--- START ---
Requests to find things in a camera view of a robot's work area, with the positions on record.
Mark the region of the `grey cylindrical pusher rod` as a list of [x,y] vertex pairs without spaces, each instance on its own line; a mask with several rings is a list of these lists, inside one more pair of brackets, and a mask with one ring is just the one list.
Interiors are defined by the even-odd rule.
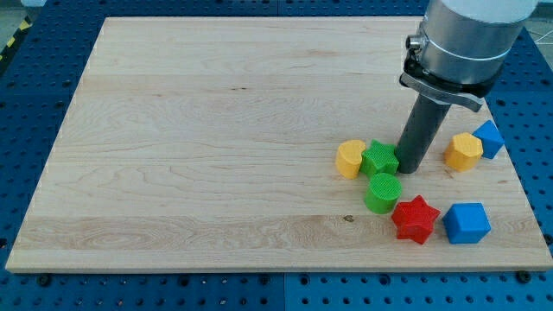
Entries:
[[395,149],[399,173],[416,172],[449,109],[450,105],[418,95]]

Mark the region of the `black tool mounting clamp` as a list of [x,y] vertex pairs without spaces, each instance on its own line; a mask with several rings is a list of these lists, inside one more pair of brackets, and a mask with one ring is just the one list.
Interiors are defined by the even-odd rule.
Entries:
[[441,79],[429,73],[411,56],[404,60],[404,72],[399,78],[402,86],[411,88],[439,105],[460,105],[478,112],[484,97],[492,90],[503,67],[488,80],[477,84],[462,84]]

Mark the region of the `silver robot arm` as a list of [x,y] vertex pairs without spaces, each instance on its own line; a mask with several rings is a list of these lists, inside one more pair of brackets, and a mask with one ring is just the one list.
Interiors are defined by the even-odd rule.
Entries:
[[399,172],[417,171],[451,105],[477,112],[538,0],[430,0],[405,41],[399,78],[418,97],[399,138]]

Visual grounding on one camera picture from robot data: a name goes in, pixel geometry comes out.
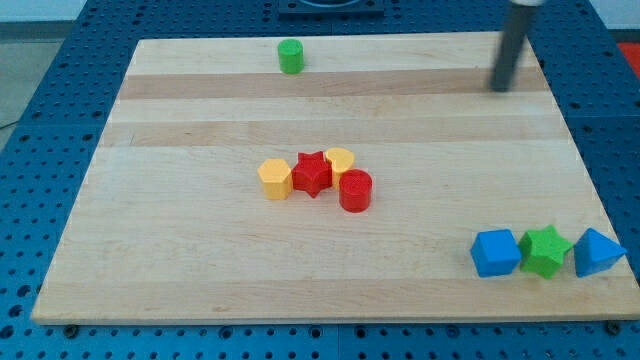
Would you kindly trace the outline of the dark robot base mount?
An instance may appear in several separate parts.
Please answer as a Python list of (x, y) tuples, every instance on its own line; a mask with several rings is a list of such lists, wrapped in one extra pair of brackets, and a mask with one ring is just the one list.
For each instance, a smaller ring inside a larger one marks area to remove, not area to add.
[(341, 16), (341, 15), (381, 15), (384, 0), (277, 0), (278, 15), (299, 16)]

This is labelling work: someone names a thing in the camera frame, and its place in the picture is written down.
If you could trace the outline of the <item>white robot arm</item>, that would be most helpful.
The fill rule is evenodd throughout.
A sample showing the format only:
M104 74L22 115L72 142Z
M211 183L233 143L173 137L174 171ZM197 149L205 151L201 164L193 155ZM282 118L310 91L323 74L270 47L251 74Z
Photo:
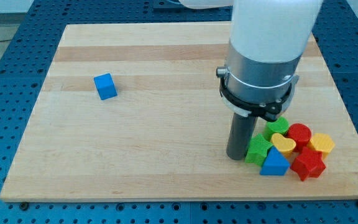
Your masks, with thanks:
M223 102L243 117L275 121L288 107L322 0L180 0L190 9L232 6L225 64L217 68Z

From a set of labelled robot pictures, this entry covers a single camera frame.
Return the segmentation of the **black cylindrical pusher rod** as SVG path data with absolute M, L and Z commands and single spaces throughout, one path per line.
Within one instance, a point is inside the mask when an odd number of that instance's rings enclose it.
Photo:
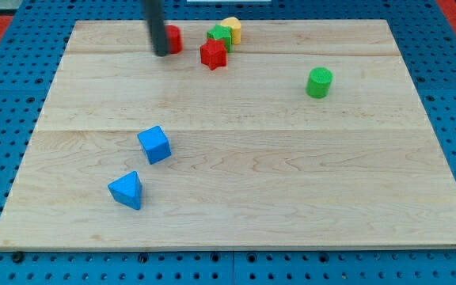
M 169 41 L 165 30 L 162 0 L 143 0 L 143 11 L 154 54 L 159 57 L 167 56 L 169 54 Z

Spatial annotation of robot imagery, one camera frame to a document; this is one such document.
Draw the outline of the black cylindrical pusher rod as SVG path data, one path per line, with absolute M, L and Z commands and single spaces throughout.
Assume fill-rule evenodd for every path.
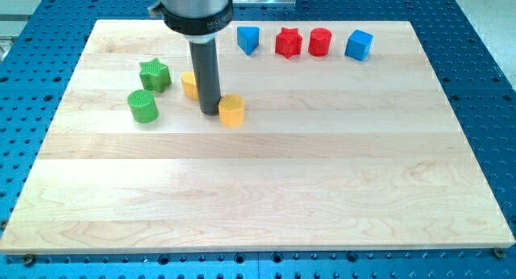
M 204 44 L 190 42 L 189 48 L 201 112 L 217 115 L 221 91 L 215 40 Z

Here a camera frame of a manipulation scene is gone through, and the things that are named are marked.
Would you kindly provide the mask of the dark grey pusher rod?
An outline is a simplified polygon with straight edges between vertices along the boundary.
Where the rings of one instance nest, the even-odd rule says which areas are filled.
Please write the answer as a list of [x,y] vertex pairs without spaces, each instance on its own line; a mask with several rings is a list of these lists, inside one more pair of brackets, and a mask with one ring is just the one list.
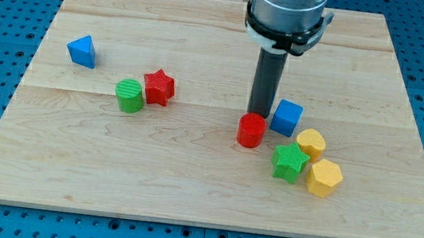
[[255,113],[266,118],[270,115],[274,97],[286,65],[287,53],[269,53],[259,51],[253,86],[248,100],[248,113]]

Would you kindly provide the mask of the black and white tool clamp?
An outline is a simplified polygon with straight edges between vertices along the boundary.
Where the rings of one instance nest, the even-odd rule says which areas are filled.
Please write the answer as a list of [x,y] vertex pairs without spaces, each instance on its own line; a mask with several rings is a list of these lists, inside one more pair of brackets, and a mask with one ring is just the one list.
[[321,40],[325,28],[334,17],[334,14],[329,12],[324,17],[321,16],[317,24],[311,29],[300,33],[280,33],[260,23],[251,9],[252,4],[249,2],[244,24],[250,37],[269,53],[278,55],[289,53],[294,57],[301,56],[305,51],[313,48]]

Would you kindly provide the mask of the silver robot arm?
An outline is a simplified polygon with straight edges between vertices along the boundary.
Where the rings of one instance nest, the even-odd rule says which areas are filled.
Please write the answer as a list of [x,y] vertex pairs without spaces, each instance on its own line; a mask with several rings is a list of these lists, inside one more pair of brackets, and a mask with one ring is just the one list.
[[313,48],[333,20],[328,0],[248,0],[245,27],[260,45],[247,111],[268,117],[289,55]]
--- END ---
● TASK DIRECTIONS
Lines with "single": return each one from the data above.

● ANSWER BOX
From a set of labelled robot pictures, this entry covers a single camera frame.
Return the segmentation of the **black cylindrical pusher rod** as SVG path data with absolute M, L and Z commands and single spaces throughout, one path per line.
Draw the outline of the black cylindrical pusher rod as SVG path data, one path per line, with absolute M, L and Z commands and single spaces throughout.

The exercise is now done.